◆ **What you will do**:
The exact lines of the listing, from its first through the line that contains "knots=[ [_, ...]", are to make up the answer, and pictures are to be left out.

◆ **Material provided**:
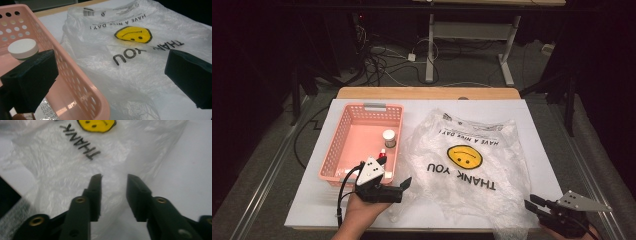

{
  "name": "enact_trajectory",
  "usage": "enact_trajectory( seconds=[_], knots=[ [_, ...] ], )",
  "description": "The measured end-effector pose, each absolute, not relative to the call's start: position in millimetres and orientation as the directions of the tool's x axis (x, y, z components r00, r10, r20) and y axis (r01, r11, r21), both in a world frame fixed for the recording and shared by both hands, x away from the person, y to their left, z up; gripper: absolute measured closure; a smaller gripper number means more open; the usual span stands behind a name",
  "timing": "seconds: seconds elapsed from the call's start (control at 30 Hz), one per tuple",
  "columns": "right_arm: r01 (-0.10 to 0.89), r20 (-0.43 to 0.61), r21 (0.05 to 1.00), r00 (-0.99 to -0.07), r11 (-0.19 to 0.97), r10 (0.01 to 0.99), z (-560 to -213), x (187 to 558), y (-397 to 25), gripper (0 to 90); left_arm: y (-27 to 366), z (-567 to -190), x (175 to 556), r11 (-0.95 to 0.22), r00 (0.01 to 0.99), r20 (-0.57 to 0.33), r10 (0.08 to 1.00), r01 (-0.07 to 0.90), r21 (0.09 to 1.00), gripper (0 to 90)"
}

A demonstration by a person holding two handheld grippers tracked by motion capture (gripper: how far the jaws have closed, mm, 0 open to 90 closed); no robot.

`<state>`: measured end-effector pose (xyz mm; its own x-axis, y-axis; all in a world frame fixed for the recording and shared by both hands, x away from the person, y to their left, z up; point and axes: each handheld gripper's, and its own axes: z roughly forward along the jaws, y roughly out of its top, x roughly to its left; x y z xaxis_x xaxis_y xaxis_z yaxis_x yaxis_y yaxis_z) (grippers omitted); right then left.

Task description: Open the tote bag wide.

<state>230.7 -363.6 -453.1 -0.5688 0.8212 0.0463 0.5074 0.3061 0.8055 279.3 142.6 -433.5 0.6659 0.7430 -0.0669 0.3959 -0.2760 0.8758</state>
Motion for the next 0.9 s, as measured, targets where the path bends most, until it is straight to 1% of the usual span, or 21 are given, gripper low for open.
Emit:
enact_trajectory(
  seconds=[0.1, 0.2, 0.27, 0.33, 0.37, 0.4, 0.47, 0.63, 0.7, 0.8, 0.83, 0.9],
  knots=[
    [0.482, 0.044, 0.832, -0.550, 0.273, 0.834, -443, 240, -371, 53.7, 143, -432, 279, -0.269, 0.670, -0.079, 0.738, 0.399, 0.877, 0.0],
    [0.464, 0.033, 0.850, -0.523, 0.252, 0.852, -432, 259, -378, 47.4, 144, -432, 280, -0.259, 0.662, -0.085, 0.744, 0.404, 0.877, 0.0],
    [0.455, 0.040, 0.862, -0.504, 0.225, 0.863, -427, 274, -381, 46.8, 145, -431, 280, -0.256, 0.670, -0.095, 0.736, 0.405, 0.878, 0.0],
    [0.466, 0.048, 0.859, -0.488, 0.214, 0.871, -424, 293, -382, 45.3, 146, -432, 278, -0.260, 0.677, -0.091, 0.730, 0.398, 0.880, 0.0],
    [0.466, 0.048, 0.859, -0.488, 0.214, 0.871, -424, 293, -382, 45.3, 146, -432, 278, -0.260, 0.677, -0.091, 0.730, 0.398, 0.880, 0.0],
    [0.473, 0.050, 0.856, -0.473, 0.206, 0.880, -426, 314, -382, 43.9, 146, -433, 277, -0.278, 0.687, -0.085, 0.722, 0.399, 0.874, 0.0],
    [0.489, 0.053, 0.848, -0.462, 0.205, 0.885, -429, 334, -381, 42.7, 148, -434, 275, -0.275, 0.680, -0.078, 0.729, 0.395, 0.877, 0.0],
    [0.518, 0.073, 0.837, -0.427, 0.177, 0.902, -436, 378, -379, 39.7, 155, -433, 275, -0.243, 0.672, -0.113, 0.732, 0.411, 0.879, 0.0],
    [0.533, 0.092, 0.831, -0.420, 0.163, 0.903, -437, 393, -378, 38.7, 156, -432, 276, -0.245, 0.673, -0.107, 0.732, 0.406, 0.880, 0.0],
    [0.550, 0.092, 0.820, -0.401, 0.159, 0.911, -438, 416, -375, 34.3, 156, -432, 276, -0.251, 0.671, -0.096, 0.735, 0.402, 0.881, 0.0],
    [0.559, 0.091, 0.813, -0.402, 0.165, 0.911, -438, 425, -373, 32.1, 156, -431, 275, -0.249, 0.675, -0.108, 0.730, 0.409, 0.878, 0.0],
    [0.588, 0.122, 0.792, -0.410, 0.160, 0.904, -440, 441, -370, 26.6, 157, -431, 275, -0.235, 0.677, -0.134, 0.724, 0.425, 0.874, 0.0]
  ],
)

◆ **Response area**:
{
  "name": "enact_trajectory",
  "usage": "enact_trajectory( seconds=[_], knots=[ [_, ...] ], )",

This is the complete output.